I hope that isn’t the case because I feel like my life has barely started. At least, not when it comes to “making a mark” (other than the fake beauty one I apply above the right side of my upper lip with a brown eyebrow pencil every day). That foolish dream so many people share. Even though, statistically speaking, dreams simply can’t come true for everyone. I still wanted to believe they could for me, no matter what my age. Even though the only people I’d ever really heard of being “successful” (a.k.a. famous) later on in life were men. Not that I wanted to be famous—but I did want to be taken seriously in something. What that was, I had no idea. And maybe that was a key part of my stagnation. Along with continuing to do my makeup in pretty much exactly the same way I did when I was a teenager: foundation caked on, thick, heavy raccoon eyeliner and daubs of mascara that always ended up clumping my lashes together. 

Some might ask why, if I was aware this might not be the best look (regardless of age), I would keep applying it. Well, because I felt my appearance was even worse without that “armor” on. As much as I hated being stared at in close quarters for having “bad makeup,” I hated even more the notion of some judgmental bitch appraising my actual face.

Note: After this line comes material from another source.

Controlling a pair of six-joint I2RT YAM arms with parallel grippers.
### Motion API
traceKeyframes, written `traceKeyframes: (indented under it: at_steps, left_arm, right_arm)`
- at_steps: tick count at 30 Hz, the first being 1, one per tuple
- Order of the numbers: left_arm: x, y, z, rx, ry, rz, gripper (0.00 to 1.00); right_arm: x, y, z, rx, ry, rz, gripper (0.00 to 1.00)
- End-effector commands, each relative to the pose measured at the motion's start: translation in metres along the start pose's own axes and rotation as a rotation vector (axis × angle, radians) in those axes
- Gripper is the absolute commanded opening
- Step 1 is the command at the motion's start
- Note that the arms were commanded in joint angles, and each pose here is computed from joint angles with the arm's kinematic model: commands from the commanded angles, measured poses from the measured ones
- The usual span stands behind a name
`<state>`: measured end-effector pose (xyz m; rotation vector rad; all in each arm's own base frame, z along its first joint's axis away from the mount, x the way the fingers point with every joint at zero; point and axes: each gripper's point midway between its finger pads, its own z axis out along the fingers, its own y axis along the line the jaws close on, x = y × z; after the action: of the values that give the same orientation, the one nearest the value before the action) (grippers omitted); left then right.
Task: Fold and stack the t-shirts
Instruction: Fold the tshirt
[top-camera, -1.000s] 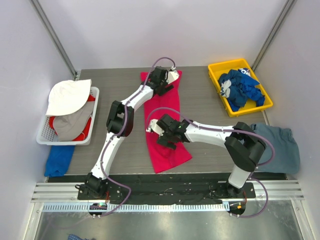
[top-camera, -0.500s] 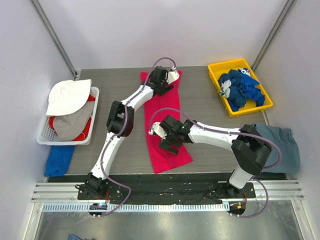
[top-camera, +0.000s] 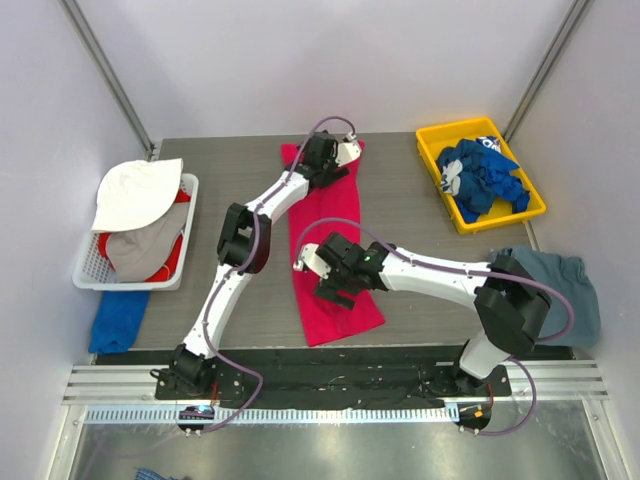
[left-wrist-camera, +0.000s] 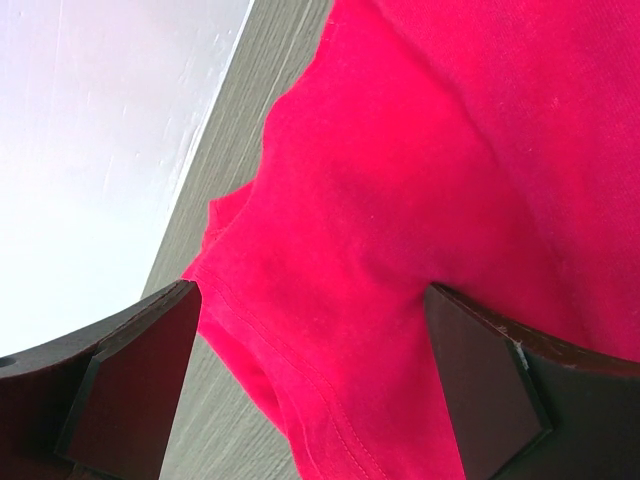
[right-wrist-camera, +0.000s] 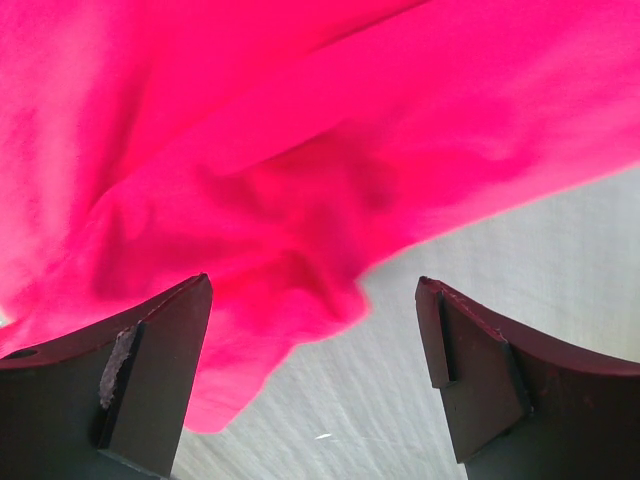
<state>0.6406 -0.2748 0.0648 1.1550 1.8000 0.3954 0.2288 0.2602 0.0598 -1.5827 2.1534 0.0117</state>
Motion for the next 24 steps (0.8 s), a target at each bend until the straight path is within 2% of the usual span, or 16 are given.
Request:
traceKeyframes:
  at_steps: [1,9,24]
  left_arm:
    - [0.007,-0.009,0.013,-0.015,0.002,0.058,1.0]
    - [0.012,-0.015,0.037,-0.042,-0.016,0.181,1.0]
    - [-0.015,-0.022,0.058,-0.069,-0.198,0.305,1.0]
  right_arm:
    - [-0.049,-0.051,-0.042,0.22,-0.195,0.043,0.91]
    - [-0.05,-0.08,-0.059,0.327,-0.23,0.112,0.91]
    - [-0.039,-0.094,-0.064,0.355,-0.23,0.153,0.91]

That’s what Mom would used to do too…anytime she saw me without makeup. “Oh Vivian, I didn’t realize how bad your acne was” or “You look so pale without your foundation.” Yes, I tended to wear foundation that was two shades darker than my skin and then mitigate the skin tone discrepancy by covering my neck and arms with whatever clothes and accessories I put on for the day. Really, it has always been quite elaborate and involved to be me. To feel like I can’t exist in front of other people without makeup on, no matter how obvious it is that, yes, I’m wearing makeup. 

The thought of being appraised without it, however, instills within me a visceral reaction. One that’s filled with fear and anxiety. An utter unwanting. I do not ever want to be perceived without my maquillage. Shit, I don’t want to be perceived at all, but if I must be, this is the only way I can stomach it. And yet, if that’s true, why do I find myself wanting to cower in the corner of this fluorescently-lit public restroom? The one I tried to evade using after seeing so many women trickle into it after the movie (there’s something to be said for going to the bathroom during a movie so that you avert the post-viewing rush). But there was no evading it—I had to fucking piss.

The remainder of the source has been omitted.